Is Sarcasm Difficult To Convey Through Text

Yang Lu
INST414: Data Science Techniques
3 min readMay 12, 2022

The age old question of whether “/s”, and other similar notations are necessary to convey sarcasm through text. This would be a classification machine learning problem. The non-obvious insight I wanted to extract is whether sarcasm is truly difficult to convey without an audible tone. The dataset I used is from the Sarcasm on Reddit dataset on Kaggle. The author of this dataset gathered it from Self-Annotated Reddit Corpus (SARC).

I split the data into a 80/20 train and test sets. Since the data concerns word, more especially what words signify sarcasm, I used term frequency-inverse document frequency, or TF-IDF. I also split the each sets into comment and label, since I am focusing on how to predict/categorize label from comment.

comment_train,comment_test,label_train,label_test = train_test_split(df[‘comment’].astype(str),df[‘label’],random_state=42)tfidfReg= Pipeline([(‘tfidf’, TfidfVectorizer(ngram_range=(1,2))),(‘clf’, LogisticRegression(random_state= 42, solver=’liblinear’))])tfidfReg.fit(comment_train,label_train)

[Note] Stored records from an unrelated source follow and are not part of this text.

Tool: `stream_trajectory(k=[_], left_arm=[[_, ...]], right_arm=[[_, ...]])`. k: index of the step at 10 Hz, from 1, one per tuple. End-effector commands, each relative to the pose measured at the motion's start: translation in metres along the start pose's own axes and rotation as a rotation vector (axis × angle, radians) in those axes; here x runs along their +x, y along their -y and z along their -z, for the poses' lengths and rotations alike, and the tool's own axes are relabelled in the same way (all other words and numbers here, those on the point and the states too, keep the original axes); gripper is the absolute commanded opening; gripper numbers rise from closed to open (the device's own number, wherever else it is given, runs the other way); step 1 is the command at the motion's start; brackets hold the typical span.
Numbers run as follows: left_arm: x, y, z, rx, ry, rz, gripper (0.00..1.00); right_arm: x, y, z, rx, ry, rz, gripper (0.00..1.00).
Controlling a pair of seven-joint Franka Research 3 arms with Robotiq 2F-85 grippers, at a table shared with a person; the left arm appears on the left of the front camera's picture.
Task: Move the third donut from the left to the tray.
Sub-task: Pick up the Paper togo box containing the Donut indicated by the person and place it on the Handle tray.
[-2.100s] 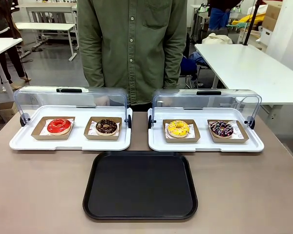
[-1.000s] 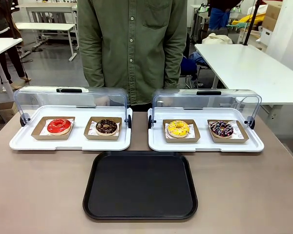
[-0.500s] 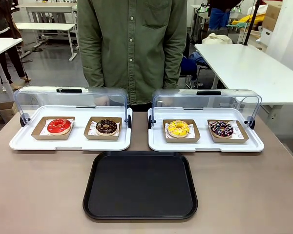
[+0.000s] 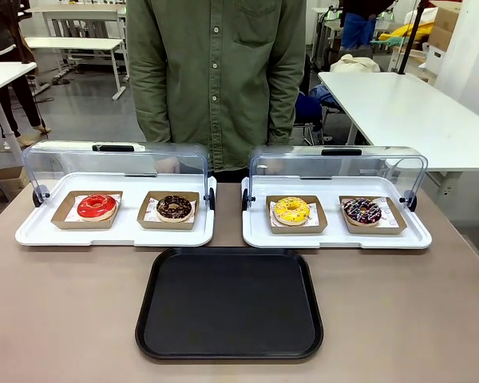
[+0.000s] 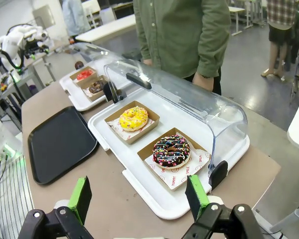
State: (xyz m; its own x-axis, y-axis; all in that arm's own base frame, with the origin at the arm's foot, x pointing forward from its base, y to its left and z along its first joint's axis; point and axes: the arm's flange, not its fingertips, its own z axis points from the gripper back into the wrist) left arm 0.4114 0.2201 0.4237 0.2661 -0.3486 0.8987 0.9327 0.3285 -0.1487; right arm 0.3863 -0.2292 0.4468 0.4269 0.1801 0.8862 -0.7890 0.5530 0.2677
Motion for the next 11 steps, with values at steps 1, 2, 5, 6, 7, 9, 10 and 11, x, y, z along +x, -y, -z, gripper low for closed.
stream_trajectory(k=[1,2,5,6,7,9,10,11], left_arm=[[0.0017,-0.0004,-0.0015,0.0,-0.001,0.004,1.0],[0.0017,-0.0004,-0.0015,0.0,-0.001,0.004,1.0],[0.0017,-0.0004,-0.0015,0.0,-0.001,0.004,1.0],[0.0017,-0.0004,-0.0015,0.0,-0.001,0.004,1.0],[0.0017,-0.0004,-0.0015,0.0,-0.001,0.004,1.0],[0.0017,-0.0004,-0.0015,0.0,-0.001,0.004,1.0],[0.0017,-0.0004,-0.0015,0.0,-0.001,0.004,1.0],[0.0017,-0.0004,-0.0015,0.0,-0.001,0.004,1.0]], right_arm=[[0.0018,0.0014,0.0,0.005,0.027,-0.019,1.0],[0.0018,0.0014,0.0,0.005,0.027,-0.019,1.0],[0.0018,0.0014,0.0,0.005,0.027,-0.019,1.0],[0.0018,0.0014,0.0,0.005,0.027,-0.019,1.0],[0.0018,0.0014,0.0,0.005,0.027,-0.019,1.0],[0.0018,0.0014,0.0,0.005,0.027,-0.019,1.0],[0.0018,0.0014,0.0,0.005,0.027,-0.019,1.0],[0.0018,0.0014,0.0,0.005,0.027,-0.019,1.0]])
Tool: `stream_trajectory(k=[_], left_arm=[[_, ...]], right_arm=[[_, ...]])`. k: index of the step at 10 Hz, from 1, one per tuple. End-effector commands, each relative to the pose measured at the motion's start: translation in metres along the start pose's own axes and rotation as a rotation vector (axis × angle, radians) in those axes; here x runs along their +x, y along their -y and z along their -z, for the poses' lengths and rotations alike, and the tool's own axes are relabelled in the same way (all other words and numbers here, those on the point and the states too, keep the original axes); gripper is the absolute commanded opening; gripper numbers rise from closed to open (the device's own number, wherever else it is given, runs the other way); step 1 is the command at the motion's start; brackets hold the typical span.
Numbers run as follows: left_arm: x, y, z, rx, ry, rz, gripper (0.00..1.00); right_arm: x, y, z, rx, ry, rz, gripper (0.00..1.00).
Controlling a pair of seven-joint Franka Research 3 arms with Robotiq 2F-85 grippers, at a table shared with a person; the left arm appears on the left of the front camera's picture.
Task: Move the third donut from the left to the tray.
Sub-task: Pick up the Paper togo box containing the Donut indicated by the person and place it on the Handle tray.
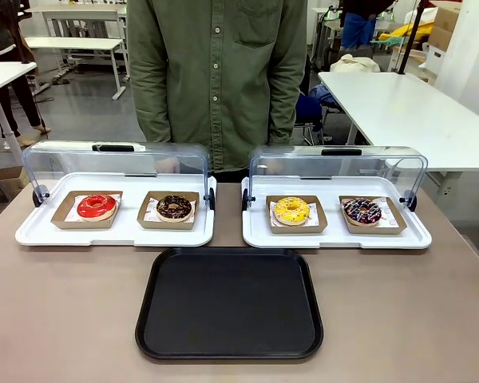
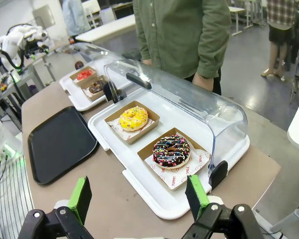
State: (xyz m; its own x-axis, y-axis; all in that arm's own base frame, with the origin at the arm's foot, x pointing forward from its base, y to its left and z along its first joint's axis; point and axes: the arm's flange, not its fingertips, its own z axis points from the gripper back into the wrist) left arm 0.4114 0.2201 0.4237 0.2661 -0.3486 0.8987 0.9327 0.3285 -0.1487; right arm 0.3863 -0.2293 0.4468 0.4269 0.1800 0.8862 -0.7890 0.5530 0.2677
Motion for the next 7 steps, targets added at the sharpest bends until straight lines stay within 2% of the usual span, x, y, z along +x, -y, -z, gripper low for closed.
stream_trajectory(k=[1,7], left_arm=[[0.0017,-0.0004,-0.0015,0.0,-0.001,0.004,1.0],[0.0017,-0.0004,-0.0015,0.0,-0.001,0.004,1.0]], right_arm=[[0.0018,0.0014,0.0001,0.005,0.027,-0.019,1.0],[0.0018,0.0014,0.0001,0.005,0.027,-0.019,1.0]])
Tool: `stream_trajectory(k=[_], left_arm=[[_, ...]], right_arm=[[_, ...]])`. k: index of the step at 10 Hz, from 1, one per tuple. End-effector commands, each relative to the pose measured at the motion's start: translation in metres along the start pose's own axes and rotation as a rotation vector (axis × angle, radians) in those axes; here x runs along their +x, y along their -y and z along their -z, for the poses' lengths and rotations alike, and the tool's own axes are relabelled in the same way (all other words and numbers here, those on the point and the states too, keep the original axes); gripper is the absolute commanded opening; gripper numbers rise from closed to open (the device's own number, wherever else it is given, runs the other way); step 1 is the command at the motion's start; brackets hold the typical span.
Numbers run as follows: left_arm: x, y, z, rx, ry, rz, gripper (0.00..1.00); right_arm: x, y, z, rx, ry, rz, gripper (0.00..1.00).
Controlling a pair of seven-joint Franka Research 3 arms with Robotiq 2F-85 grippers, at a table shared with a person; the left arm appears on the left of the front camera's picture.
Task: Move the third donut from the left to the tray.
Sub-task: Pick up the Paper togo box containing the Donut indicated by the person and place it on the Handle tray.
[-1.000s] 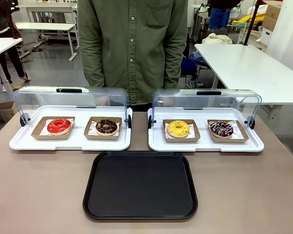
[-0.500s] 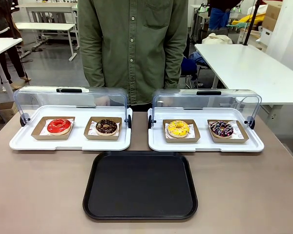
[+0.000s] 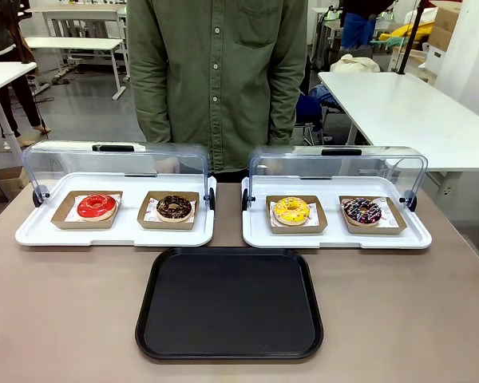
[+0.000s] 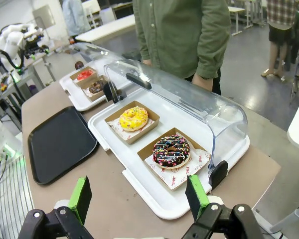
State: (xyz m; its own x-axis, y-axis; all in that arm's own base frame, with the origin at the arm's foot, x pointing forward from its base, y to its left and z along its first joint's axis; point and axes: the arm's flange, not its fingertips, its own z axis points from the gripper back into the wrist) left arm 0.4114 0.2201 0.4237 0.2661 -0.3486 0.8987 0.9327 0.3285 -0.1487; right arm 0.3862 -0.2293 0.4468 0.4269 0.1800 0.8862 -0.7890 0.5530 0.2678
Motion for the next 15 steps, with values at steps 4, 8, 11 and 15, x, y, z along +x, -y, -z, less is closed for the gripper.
stream_trajectory(k=[4,8,11,15], left_arm=[[0.0016,-0.0004,-0.0015,0.0,-0.001,0.004,1.0],[0.0016,-0.0004,-0.0015,0.0,-0.001,0.004,1.0],[0.0016,-0.0004,-0.0015,0.0,-0.001,0.004,1.0],[0.0016,-0.0004,-0.0015,0.0,-0.001,0.004,1.0]], right_arm=[[0.0018,0.0014,0.0001,0.005,0.027,-0.019,1.0],[0.0018,0.0014,0.0001,0.005,0.027,-0.019,1.0],[0.0018,0.0014,0.0001,0.005,0.027,-0.019,1.0],[0.0018,0.0014,0.0001,0.005,0.027,-0.019,1.0]])
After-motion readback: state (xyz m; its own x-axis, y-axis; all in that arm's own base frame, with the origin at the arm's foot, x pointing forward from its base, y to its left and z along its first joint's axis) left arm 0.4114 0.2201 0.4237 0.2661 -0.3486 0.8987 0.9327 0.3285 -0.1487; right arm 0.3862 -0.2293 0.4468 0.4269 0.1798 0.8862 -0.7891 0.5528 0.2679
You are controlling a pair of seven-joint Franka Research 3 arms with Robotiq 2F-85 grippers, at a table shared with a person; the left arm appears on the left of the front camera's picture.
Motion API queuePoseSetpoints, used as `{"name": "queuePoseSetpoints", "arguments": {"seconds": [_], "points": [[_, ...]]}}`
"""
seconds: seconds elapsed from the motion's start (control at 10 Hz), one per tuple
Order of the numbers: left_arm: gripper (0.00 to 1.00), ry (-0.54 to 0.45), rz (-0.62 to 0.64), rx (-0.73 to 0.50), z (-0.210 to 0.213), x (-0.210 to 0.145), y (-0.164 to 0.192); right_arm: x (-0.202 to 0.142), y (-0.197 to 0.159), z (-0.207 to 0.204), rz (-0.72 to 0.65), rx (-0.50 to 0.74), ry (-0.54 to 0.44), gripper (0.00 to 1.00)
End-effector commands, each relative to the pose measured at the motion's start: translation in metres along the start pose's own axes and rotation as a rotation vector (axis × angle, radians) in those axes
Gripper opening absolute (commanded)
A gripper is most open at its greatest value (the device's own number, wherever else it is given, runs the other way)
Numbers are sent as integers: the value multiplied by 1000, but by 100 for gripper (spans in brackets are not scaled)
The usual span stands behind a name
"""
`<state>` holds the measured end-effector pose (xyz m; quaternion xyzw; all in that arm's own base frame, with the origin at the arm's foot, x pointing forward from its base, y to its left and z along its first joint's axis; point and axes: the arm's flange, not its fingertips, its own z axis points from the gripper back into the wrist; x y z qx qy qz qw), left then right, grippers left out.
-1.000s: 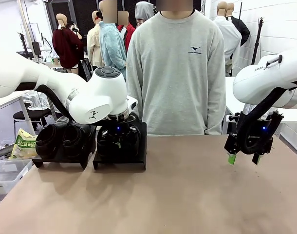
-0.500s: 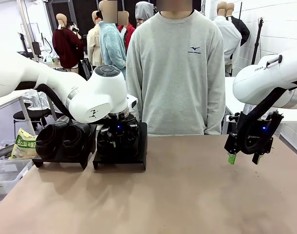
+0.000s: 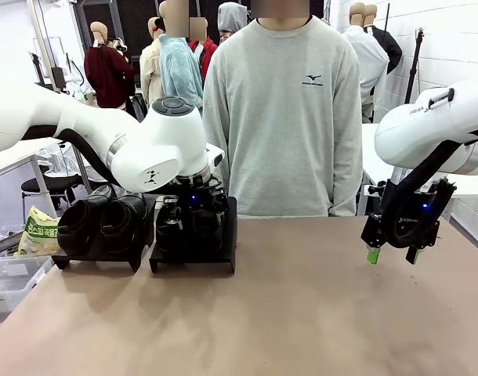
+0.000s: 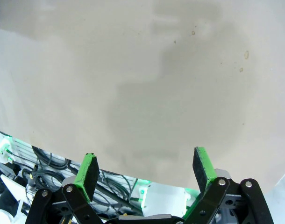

The accuracy is tested using scikit-learn Pipeline’s score method.

print(f”The accuracy on the training set is: {tfidfReg.score(comment_train,label_train)}”)print(f”The accuracy on the test set is: {tfidfReg.score(comment_test,label_test)}”)

In combining the test set comment with test set label and predicted test set label, we can see visually see how well the model works.

a=eli5.explain_weights(tfidfReg)
print(eli5.format_as_dataframe(a)

For failure analysis, I compared the words in the comments against the common words that indicate sarcasm in the overall dataset. From the explanation data frame, it is evident that some words do convey sarcasm. However, it does not explain wrongly labeled comments such as “First season since 2007 that I didnt go to any CFB games :-(“ which it labeled as sarcasm. This could be because of the sad face emoticon, most of the train dataset’s non-sarcasm comments did not include emoticons. Another comment it got wrong was “But they’ll have all those reviews!” which it did not label as sarcasm. Another example is “Should have been a lunatic you get to build a pyramid for your cat.” which is false positive, “Hoiberg said “great players”, not Dwight” which is false negative, and another failure was “Oh, I never realized it was so easy, why had I, and every other lonely person on earth never thought of that before?” which was false negative.

These failures suggest that there is another factor besides words that would come into play when deciding whether sarcasm is intended or not. I think that the words itself do not provide context of which the comment is used for. For example, saying “hot potato” at a freshly baked potato versus “hot potato” at a rather unpleasant looking potato.

In doing some exploratory analysis on the dataset to explain these failures, there are somethings that the model does not seem to account for, such as punctuations.

Running a more condensed form of the dataset, I found that sarcastic comments tend to contain exclamation marks. Which would explain why the model failed the “But they’ll have all those reviews!”, interestingly the numbers were similar for both sarcastic and non sarcastic comments in terms of question marks.

In predicting whether a text is sarcastic or not, the overall modeling is not very accurate at around 70–80% accuracy. There are features besides words that would influence whether a text is sarcastic. However, there are some words that have a higher chance of being able to predict a sarcastic text, such as “obviously”, “yes, because”, or “clearly”. This is because these words obviously clearly shows sarcasm. Or do they.

--

--